### [Required work]
Return each line of the listing below, unchanged, and omit the images.

_ _ _ _ _ _ _

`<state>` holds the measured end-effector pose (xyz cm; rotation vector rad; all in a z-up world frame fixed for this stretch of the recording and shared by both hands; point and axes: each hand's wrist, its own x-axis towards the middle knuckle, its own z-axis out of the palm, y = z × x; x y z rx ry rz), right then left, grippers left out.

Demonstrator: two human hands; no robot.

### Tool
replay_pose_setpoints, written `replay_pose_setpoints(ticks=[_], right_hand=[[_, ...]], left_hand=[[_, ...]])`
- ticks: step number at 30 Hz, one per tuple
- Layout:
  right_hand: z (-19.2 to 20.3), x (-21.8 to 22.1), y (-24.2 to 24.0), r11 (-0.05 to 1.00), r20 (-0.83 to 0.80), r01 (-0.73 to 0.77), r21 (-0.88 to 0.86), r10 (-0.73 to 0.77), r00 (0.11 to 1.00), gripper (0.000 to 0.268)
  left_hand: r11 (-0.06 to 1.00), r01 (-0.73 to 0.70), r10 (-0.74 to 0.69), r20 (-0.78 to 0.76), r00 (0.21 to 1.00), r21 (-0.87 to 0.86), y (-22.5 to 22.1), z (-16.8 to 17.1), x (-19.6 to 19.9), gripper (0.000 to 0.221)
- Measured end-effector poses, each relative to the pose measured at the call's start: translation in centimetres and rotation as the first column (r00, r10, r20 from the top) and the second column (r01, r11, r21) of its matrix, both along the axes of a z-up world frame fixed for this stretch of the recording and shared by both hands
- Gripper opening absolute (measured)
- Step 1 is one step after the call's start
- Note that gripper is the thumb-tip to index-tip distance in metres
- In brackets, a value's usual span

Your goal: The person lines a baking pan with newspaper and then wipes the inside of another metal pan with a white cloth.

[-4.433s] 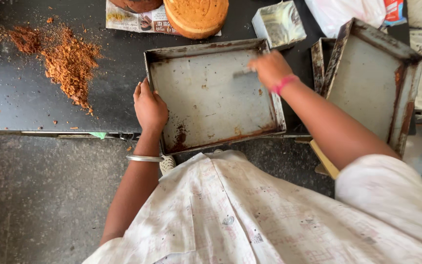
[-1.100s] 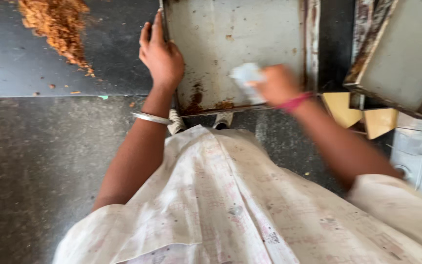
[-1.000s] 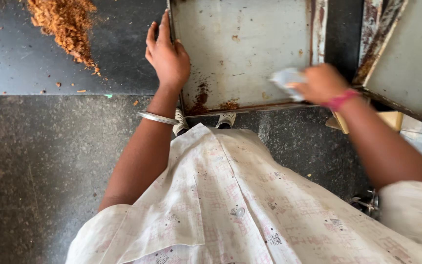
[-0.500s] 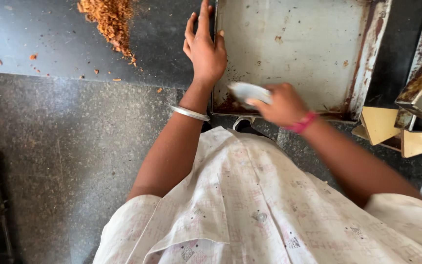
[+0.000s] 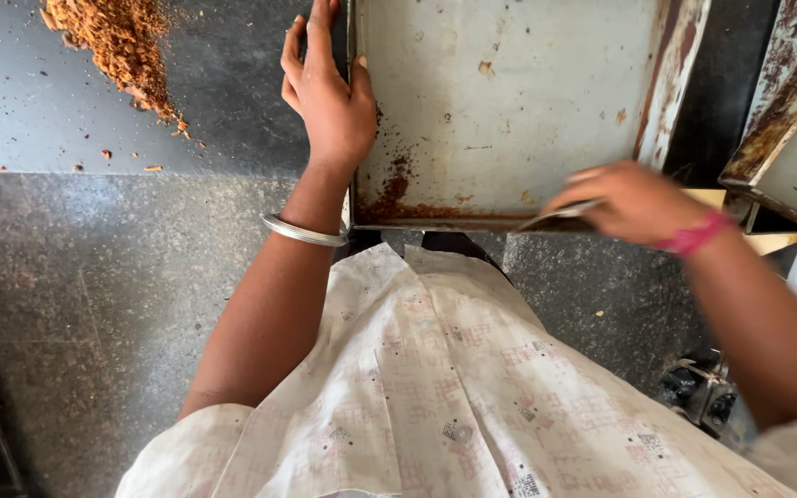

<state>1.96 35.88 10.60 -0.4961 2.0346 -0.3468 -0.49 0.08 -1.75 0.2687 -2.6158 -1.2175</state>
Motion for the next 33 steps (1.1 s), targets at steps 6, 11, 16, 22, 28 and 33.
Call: replay_pose_setpoints(ticks=[6, 11, 16, 22, 28, 33], right_hand=[[-2.6, 1.5, -10.4, 0.878, -0.131, -0.079, -0.471, 0.019, 0.991, 0.042], [-2.2, -0.3, -4.1, 0.908, -0.067, -0.14, -0.394, 0.124, 0.99, 0.036], [-1.7, -0.6, 1.6, 0.898, 0.034, -0.124, -0.422, 0.152, 0.988, 0.024], [-5.4, 0.2, -10.7, 0.77, -0.218, -0.166, -0.617, 0.035, 0.975, 0.013], [-4.3, 0.8, -12.6, 0.735, -0.234, -0.124, -0.667, -0.049, 0.971, 0.023], [-1.1, -0.3, -2.1, 0.924, -0.152, -0.111, -0.366, 0.059, 0.987, 0.026]], left_hand=[[0.996, 0.012, -0.014, -0.018, 1.0, -0.083, 0.2, 0.3, -0.1, 0.073], [0.991, 0.002, 0.006, 0.054, 0.999, -0.131, 0.0, -0.1, -0.1, 0.067], [0.987, -0.005, 0.002, -0.02, 1.0, -0.158, 0.1, 0.6, 0.0, 0.072], [0.986, -0.048, 0.068, 0.12, 0.99, -0.162, 0.1, 0.2, -0.4, 0.073], [0.996, -0.045, 0.047, 0.011, 0.999, -0.082, -0.9, -1.7, -0.2, 0.071], [0.997, -0.049, 0.051, 0.038, 0.998, -0.056, -0.7, -0.7, -0.6, 0.083]])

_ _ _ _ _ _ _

### [Your response]
`<state>` holds the measured end-effector pose (xyz cm; rotation vector rad; all in a z-up world frame fixed for this stretch of the recording and shared by both hands; point and axes: each hand's wrist, its own x-axis towards the middle knuckle, its own z-axis out of the palm, y = z × x; x y z rx ry rz), right then left, grippers left out.

Demonstrator: two human hands; no robot.

### Tool
replay_pose_setpoints, written `replay_pose_setpoints(ticks=[_], right_hand=[[_, ...]], left_hand=[[_, ...]])`
- ticks: step number at 30 Hz, one per tuple
- Layout:
  right_hand: z (-19.2 to 20.3), x (-21.8 to 22.1), y (-24.2 to 24.0), r11 (-0.05 to 1.00), r20 (-0.83 to 0.80), r01 (-0.73 to 0.77), r21 (-0.88 to 0.86), r10 (-0.73 to 0.77), r00 (0.11 to 1.00), gripper (0.000 to 0.268)
  left_hand: r11 (-0.06 to 1.00), r01 (-0.73 to 0.70), r10 (-0.74 to 0.69), r20 (-0.78 to 0.76), r00 (0.21 to 1.00), r21 (-0.87 to 0.86), y (-22.5 to 22.1), z (-16.8 to 17.1), x (-19.6 to 19.9), gripper (0.000 to 0.221)
- Measured end-effector poses, each relative to the pose measured at the call's start: translation in centimetres and rotation as the first column (r00, r10, r20 from the top) and the second column (r01, r11, r21) of its matrix, both along the axes of a z-up world frame fixed for this stretch of the recording and shared by both hands
- Gripper opening absolute (measured)
- Step 1 is one step after the call's start
- Note that gripper is the thumb-tip to index-tip distance in metres
- In brackets, a value's usual span

Your goal: The person lines a baking pan with newspaper and then wipes the inside of another metal pan with a white cloth.

[-4.433s] 
[-1.100s] 
[-1.000s] 
[-0.500s] 
[+0.000s] 

<state>1.96 35.88 10.60 -0.4961 2.0346 -0.3468 -0.49 0.08 -1.75 0.2687 -2.6158 -1.2175</state>
Motion for the next 33 steps (1.1 s), targets at steps 6, 11, 16, 22, 28 and 33.
Call: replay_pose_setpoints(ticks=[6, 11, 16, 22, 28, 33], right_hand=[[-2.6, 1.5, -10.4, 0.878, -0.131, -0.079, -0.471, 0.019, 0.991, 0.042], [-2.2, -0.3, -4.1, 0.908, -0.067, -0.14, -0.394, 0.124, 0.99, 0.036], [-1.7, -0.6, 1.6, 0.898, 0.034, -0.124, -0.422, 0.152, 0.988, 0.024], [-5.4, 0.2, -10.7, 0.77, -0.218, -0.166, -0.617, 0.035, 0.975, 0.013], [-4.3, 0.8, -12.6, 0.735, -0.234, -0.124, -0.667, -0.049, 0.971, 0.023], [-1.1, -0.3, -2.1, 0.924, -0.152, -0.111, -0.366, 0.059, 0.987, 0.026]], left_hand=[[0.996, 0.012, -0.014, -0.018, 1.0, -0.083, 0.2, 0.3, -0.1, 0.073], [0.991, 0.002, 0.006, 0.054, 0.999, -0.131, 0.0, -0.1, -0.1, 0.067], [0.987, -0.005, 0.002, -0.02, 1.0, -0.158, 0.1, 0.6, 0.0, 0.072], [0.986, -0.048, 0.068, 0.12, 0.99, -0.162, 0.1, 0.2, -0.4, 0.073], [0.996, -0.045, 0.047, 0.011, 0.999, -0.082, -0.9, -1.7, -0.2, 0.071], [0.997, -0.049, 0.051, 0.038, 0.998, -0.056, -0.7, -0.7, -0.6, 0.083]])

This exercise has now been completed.